*Work to complete:*
Wherever the word "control" appears in a line of the data, that line should be copied.

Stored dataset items
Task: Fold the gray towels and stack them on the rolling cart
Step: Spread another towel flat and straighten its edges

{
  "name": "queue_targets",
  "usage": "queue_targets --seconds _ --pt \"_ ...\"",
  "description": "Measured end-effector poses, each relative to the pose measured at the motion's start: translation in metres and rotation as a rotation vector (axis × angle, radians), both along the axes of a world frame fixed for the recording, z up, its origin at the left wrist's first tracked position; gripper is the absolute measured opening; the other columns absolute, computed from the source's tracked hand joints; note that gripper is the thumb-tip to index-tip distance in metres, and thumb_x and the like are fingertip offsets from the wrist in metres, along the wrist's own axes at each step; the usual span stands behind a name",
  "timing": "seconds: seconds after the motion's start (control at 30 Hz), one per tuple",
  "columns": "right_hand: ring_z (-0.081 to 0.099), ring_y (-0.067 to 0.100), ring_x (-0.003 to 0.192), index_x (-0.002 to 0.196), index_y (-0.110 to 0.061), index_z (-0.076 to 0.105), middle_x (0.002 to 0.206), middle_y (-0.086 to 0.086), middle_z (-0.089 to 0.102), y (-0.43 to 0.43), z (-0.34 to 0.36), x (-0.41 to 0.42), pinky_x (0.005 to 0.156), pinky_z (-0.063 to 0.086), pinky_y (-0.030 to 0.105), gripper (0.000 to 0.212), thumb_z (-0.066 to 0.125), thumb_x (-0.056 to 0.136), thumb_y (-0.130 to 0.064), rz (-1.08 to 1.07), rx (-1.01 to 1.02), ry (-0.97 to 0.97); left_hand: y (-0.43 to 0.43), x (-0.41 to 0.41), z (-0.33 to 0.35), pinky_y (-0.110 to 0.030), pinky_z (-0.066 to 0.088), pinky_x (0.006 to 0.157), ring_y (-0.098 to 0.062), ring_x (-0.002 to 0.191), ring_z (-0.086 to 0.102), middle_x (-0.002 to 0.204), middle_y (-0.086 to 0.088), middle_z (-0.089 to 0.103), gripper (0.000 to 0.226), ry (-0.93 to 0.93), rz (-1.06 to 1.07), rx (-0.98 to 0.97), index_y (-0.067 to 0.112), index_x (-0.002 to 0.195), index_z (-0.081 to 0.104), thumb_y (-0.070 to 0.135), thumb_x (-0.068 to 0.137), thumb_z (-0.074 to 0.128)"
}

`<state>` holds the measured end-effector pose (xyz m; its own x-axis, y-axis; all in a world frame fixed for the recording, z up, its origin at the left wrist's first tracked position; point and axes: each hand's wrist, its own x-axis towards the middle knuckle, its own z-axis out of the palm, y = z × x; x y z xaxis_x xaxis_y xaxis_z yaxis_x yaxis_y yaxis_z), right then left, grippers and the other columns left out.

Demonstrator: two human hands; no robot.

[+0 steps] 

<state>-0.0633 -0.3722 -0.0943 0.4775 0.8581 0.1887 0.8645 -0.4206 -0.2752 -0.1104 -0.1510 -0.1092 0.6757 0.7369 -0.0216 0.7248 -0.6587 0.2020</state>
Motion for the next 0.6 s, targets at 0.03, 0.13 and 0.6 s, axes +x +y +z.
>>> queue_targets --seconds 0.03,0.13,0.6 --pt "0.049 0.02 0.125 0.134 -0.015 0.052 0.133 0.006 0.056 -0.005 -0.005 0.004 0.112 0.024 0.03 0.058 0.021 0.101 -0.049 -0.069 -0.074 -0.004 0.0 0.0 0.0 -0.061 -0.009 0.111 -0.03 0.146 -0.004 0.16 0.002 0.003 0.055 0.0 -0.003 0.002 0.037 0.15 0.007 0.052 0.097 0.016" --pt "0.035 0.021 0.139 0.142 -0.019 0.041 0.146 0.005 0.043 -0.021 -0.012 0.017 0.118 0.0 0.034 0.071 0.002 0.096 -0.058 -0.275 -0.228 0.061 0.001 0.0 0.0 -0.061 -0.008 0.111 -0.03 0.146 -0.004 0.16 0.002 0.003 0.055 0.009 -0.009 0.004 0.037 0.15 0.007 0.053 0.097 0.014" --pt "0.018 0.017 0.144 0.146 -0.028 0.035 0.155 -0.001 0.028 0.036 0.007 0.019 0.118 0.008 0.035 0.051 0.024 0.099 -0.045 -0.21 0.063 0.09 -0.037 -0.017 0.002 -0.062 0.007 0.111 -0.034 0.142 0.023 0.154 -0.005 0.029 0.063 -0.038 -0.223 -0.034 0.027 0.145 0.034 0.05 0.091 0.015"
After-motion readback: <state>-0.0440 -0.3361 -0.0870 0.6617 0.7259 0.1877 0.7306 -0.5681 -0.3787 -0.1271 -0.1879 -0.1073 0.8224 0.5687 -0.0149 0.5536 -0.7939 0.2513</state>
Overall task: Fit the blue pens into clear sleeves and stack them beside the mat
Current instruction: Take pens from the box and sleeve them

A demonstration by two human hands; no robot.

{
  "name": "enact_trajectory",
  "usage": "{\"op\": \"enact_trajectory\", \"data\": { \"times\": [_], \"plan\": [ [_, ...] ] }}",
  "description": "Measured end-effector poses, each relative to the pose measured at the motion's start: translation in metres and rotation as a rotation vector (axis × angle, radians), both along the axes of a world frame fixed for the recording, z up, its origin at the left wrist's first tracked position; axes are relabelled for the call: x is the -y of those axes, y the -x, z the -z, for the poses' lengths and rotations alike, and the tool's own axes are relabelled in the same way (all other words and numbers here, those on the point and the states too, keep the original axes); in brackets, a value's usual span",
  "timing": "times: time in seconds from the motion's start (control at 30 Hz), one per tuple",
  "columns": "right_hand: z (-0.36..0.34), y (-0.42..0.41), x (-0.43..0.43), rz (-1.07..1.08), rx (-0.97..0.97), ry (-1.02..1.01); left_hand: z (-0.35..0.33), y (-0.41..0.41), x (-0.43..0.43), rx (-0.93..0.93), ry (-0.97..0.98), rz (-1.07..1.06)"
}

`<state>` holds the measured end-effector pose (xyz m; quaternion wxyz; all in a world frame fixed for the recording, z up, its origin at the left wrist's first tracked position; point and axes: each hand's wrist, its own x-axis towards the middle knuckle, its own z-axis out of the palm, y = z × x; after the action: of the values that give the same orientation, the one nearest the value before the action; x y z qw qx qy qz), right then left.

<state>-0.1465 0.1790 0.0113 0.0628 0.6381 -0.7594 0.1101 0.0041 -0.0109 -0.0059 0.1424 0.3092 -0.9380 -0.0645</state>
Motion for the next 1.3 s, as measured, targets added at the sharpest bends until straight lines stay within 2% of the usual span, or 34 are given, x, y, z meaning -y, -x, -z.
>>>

*Response to this task:*
  "timing": "seconds: seconds after the motion's start (control at 30 Hz), one per tuple",
  "timing": "times: time in seconds from the motion's start (control at 30 Hz), one per tuple",

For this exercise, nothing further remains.